Appropriately validated digital imaging technology can be a sensitive and effective screening tool to identify patients with diabetic retinopathy for referral for ophthalmic evaluation and management. Digital cameras with stereoscopic capabilities are useful for identifying subtle neovascularization and macular edema. At this time, it is not clear that photographic screening programs achieve a greater reduction in vision loss than does routine community care in areas where access to ophthalmologists is straightforward.
At this time, these technologies are not considered a replacement for a comprehensive eye evaluation by an ophthalmologist experienced in managing diabetic retinopathy. Furthermore, an ophthalmologists, also can play an important role in the total care of the patient with diabetes. For example, at the time of the eye examination, patients can be counseled about the importance of blood glucose and blood pressure control.
But, the problems most of diabetic patients doesn't know when to find an opthalmologist since they doesn't any changes in visions. Current recommendation stated that annual eye examination is needed for the patients that having diabetes at least 5 years.
The development and progression of diabetic retinopathy in patients with type 1 diabetes can be delayed if glucose concentrations are maintained in the near-normal range. Strict glucose control also resulted in a 50% reduction in the rate of progression of retinopathy in patients with existing retinopathy. At the 6- and 12-month visits, a small number of patients had a transient early worsening of the retinopathy in the intensive treatment group, but there was no effect on visual acuity.
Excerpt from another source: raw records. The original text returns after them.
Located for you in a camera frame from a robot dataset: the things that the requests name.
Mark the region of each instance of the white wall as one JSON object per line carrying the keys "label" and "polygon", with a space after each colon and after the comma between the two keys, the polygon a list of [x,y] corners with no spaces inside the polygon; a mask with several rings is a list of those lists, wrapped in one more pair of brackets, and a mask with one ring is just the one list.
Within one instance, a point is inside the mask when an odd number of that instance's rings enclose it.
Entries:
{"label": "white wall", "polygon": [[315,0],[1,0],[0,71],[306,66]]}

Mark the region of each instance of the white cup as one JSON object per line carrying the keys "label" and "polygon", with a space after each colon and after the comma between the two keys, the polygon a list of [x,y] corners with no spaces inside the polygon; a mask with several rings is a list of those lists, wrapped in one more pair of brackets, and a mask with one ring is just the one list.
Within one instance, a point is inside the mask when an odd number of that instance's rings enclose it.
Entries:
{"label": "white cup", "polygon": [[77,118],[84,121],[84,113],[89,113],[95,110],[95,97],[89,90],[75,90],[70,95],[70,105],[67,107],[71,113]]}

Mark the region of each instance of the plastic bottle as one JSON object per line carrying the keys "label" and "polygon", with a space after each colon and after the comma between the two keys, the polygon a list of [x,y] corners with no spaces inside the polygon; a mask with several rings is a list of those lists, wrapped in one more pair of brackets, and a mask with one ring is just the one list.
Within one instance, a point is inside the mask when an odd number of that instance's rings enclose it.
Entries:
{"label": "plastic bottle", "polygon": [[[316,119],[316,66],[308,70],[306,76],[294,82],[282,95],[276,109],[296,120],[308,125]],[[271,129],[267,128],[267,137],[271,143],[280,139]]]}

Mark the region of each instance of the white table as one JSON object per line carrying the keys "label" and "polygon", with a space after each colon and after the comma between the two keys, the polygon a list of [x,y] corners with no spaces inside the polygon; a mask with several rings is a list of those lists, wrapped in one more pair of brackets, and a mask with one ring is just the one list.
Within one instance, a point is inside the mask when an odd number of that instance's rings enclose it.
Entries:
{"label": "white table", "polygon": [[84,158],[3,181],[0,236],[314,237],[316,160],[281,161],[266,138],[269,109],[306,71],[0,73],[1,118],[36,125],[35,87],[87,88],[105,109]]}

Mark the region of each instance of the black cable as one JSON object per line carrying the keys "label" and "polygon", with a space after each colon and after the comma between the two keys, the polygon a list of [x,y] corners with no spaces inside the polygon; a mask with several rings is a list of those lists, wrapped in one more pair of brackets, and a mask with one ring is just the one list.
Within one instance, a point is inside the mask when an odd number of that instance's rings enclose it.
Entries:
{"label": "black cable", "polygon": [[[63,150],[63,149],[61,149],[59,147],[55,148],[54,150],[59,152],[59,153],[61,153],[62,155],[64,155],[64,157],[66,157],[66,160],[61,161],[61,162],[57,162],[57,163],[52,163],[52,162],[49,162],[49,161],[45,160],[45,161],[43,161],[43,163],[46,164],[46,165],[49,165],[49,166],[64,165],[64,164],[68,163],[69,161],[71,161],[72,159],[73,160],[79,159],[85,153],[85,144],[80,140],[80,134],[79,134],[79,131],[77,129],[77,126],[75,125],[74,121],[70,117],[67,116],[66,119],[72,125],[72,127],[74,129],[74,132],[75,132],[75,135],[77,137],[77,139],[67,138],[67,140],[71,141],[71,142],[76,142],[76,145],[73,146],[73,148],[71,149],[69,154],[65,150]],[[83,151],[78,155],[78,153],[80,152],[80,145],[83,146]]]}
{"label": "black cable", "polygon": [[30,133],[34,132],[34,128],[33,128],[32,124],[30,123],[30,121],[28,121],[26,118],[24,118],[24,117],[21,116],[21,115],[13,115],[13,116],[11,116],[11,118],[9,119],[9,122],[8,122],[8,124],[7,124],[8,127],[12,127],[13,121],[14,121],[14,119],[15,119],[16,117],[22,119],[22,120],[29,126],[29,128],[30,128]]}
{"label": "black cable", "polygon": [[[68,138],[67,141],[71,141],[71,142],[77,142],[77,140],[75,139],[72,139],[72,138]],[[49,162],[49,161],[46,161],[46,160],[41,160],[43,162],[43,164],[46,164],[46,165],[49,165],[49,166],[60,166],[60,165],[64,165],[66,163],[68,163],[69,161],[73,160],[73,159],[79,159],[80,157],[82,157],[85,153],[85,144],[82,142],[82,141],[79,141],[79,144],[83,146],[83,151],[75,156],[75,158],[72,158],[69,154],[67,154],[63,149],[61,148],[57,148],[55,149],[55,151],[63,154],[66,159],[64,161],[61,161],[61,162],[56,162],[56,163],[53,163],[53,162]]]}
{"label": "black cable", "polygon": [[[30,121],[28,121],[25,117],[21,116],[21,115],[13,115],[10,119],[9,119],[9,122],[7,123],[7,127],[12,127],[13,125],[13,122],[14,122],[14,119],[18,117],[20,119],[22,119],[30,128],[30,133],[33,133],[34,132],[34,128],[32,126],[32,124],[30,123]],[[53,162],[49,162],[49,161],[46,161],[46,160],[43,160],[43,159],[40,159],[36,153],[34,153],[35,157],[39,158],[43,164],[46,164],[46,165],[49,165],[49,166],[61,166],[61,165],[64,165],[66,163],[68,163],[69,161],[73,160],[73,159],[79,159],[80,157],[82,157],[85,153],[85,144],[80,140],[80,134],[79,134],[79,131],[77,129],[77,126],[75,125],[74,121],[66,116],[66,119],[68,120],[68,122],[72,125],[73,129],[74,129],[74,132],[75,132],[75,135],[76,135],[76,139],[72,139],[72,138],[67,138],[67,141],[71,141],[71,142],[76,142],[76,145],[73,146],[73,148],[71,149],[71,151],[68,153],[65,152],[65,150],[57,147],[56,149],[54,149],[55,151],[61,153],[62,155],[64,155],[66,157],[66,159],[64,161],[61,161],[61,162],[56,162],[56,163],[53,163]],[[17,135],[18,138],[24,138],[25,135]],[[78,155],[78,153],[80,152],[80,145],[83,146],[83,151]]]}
In patients with newly diagnosed type 2 diabetes. Intensive blood glucose control by either the sulfonylureas or insulin decreased the risk of microvascular complications but not the risk of macrovascular disease. There were no adverse effects of the individual drugs on the cardiovascular outcome. In this study, there was a 29% reduction in the need for retinal photocoagulation surgery in the group with intensive glucose therapy compared with those receiving conventional treatment.
Conclusion
It is important to educate all patients who have diabetes about the disease and to emphasize the value of maintaining blood glucose (as monitored by hemoglobin A1c) as near normal as is safely possible. The studies have shown that lowering blood glucose reduces other end-organ complications as well, including nephropathy and neuropathy and cardiovascular disease.